### Records for this exercise
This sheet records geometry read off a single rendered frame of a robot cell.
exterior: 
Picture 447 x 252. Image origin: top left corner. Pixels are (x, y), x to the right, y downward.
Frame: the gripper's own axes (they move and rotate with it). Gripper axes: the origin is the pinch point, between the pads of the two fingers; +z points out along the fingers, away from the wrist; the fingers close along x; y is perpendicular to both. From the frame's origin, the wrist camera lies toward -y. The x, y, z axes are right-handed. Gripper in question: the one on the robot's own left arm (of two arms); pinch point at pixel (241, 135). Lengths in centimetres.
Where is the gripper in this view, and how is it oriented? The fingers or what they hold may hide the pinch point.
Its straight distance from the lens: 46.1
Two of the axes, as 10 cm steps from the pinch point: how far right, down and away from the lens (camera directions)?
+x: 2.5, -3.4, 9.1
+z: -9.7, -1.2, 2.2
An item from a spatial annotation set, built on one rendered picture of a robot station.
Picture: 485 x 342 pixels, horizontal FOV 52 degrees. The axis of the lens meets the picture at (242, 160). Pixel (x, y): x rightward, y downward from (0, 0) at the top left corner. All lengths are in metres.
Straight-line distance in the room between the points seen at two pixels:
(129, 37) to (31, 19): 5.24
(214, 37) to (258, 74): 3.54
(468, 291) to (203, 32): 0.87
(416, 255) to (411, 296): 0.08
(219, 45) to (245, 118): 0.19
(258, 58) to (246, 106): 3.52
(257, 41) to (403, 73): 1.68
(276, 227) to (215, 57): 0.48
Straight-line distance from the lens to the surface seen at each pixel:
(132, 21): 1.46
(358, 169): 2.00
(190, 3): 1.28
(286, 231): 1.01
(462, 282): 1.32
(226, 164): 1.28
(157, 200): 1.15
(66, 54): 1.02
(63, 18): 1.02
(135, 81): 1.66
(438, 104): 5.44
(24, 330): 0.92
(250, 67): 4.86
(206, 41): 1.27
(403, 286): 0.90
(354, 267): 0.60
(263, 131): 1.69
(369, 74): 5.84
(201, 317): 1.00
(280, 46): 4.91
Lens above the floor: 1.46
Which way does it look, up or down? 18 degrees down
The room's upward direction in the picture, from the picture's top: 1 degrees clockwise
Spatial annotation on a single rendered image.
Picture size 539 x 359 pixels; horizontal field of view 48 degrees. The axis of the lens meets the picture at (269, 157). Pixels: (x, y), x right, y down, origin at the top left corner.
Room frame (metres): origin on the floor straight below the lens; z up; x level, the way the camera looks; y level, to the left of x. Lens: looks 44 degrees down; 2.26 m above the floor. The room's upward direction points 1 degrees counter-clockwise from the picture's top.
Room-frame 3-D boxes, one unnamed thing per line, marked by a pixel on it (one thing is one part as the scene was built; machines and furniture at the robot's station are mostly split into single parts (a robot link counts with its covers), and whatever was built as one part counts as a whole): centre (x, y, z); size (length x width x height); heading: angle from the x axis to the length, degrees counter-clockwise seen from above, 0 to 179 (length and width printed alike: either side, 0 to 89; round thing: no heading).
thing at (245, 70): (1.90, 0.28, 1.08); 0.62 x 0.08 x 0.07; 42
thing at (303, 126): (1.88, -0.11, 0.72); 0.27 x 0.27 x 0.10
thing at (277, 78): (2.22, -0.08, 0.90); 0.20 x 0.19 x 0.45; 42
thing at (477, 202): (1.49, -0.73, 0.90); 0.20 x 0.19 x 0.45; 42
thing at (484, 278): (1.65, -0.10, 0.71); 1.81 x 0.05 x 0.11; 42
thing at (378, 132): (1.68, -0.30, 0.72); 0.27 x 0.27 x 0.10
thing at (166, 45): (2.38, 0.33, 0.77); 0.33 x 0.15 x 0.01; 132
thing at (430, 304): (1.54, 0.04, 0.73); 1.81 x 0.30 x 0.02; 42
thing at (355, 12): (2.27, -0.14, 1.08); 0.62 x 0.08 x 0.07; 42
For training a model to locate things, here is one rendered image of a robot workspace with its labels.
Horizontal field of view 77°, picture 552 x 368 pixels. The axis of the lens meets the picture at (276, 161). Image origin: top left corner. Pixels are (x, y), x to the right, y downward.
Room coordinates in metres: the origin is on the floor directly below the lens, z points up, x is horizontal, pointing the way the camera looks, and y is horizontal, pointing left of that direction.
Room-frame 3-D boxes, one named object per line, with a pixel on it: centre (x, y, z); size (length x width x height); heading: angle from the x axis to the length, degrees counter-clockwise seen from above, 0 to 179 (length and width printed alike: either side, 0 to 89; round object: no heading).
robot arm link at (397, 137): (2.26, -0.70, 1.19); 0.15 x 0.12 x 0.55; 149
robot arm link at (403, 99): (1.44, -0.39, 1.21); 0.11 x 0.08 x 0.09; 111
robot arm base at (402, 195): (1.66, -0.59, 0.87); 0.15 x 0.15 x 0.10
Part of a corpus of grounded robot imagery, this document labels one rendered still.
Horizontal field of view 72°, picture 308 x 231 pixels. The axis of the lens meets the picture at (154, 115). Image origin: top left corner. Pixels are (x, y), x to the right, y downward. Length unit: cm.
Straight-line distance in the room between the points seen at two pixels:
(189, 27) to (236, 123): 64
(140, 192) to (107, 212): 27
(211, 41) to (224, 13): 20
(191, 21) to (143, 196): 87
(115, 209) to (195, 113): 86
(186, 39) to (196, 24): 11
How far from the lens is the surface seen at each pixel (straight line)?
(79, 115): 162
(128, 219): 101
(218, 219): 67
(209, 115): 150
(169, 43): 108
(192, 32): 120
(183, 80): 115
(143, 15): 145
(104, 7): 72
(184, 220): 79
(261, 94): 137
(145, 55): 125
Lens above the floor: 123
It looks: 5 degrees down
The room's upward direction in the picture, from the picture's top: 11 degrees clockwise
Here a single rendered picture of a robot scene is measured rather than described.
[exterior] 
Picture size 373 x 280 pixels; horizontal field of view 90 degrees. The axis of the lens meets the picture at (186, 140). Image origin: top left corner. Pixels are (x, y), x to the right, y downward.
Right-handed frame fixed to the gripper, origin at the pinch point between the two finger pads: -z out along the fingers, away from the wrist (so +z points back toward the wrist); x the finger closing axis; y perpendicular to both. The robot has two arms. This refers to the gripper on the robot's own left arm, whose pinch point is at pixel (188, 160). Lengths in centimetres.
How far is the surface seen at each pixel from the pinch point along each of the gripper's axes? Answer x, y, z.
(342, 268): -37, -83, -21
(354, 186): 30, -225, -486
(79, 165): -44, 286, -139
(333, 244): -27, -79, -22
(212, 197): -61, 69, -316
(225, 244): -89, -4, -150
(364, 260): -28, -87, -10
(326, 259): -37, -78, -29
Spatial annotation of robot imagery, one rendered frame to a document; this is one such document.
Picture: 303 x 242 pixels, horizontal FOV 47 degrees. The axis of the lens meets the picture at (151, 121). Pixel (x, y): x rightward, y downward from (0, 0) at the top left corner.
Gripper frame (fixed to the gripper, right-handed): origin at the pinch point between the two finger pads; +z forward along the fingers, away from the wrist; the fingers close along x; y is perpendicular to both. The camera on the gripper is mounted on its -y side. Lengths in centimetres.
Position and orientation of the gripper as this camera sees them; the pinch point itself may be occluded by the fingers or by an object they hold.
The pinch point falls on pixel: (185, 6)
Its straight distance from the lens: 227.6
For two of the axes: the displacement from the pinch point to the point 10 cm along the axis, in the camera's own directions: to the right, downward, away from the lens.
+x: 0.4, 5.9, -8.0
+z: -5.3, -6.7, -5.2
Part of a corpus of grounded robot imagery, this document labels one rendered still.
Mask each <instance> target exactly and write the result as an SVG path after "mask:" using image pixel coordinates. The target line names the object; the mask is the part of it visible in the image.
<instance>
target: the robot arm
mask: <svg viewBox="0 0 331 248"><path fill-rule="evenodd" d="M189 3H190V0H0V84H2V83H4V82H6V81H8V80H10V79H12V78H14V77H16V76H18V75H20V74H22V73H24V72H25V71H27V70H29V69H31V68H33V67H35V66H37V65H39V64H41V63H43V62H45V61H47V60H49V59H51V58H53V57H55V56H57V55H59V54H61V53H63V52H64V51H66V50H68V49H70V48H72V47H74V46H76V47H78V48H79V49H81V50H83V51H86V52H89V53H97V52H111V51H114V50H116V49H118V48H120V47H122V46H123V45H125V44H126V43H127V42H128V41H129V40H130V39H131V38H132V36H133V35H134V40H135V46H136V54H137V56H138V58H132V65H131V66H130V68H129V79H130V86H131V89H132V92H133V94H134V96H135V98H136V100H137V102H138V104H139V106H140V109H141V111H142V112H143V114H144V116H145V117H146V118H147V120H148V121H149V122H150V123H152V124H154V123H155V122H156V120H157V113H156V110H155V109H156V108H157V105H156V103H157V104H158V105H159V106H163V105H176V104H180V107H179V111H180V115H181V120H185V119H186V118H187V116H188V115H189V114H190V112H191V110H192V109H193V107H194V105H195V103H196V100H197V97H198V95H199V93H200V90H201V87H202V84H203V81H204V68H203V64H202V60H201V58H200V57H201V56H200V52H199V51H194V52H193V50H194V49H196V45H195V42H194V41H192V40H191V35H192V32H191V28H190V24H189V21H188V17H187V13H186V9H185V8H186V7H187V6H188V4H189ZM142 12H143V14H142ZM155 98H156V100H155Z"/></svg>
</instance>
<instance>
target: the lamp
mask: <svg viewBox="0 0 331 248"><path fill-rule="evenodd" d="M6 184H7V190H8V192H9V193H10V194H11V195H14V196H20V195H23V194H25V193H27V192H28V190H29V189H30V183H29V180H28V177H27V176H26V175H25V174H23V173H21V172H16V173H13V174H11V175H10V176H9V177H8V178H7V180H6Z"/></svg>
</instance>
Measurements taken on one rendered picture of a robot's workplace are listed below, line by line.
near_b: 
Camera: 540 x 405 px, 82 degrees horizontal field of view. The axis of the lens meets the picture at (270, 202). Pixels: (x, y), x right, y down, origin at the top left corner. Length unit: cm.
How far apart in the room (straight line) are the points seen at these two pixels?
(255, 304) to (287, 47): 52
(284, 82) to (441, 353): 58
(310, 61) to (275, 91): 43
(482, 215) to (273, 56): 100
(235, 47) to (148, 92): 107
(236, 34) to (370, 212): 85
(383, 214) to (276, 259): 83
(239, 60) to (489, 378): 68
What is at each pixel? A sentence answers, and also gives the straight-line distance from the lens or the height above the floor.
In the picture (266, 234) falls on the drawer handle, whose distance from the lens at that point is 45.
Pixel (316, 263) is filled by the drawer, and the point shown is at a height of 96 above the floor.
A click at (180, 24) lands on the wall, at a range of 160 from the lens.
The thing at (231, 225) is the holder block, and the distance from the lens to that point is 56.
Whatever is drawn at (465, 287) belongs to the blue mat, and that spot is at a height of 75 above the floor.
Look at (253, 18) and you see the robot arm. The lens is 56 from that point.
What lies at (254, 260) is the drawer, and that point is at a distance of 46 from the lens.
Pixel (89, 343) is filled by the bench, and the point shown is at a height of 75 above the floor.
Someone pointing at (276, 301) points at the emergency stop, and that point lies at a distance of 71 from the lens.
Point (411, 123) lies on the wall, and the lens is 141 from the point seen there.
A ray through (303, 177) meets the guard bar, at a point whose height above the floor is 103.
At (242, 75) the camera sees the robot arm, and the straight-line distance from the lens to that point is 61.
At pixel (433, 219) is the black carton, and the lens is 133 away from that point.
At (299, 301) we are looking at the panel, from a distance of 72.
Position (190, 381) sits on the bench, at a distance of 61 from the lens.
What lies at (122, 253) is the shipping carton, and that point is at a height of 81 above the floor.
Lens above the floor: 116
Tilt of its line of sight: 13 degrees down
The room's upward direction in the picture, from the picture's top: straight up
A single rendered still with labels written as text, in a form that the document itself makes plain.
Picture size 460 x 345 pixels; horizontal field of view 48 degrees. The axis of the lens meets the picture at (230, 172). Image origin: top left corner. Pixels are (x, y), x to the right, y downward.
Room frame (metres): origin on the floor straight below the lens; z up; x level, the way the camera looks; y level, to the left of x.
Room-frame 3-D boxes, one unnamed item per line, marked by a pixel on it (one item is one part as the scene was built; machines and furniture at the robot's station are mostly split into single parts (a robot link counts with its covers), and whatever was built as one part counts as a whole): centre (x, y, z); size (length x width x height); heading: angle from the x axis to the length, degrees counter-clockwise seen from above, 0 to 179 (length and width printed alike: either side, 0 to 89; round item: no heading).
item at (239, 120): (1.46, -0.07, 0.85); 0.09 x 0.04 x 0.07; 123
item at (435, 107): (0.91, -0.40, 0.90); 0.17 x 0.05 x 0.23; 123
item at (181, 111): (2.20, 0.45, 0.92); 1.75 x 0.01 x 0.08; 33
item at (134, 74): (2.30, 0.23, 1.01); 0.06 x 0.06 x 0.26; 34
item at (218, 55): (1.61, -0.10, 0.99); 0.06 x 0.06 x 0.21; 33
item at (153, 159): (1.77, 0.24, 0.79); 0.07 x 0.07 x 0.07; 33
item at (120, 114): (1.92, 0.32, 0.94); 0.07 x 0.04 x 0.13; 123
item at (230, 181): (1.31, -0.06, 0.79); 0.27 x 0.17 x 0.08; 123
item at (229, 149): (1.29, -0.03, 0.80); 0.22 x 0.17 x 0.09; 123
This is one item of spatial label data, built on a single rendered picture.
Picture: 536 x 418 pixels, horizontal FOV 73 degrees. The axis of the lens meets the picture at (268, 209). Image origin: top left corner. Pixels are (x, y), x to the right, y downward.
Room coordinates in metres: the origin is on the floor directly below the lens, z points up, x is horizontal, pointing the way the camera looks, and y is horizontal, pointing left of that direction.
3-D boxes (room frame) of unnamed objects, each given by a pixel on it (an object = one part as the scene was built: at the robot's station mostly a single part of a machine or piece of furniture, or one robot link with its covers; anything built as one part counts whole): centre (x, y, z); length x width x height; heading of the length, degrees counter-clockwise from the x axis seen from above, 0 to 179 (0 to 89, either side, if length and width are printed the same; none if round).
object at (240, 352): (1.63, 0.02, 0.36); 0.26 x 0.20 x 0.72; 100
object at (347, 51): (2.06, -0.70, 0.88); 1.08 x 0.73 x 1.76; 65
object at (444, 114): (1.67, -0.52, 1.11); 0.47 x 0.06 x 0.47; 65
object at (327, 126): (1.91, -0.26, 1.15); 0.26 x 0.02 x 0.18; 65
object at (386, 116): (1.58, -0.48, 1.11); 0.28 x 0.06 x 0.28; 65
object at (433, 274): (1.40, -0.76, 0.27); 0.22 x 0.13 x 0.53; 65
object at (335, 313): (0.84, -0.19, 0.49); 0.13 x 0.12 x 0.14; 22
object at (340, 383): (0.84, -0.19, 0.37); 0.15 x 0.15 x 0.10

### Task statement
Set apart and copy each line of the records that holds the word "upward".

### Exercise output
The room's upward direction in the picture, from the picture's top: 1 degrees clockwise
Room frame (metres): origin on the floor straight below the lens; z up; x level, the way the camera looks; y level, to the left of x. Lens: looks 44 degrees down; 2.26 m above the floor. The room's upward direction points 1 degrees counter-clockwise from the picture's top.
The room's upward direction in the picture, from the picture's top: 11 degrees clockwise
The room's upward direction in the picture, from the picture's top: straight up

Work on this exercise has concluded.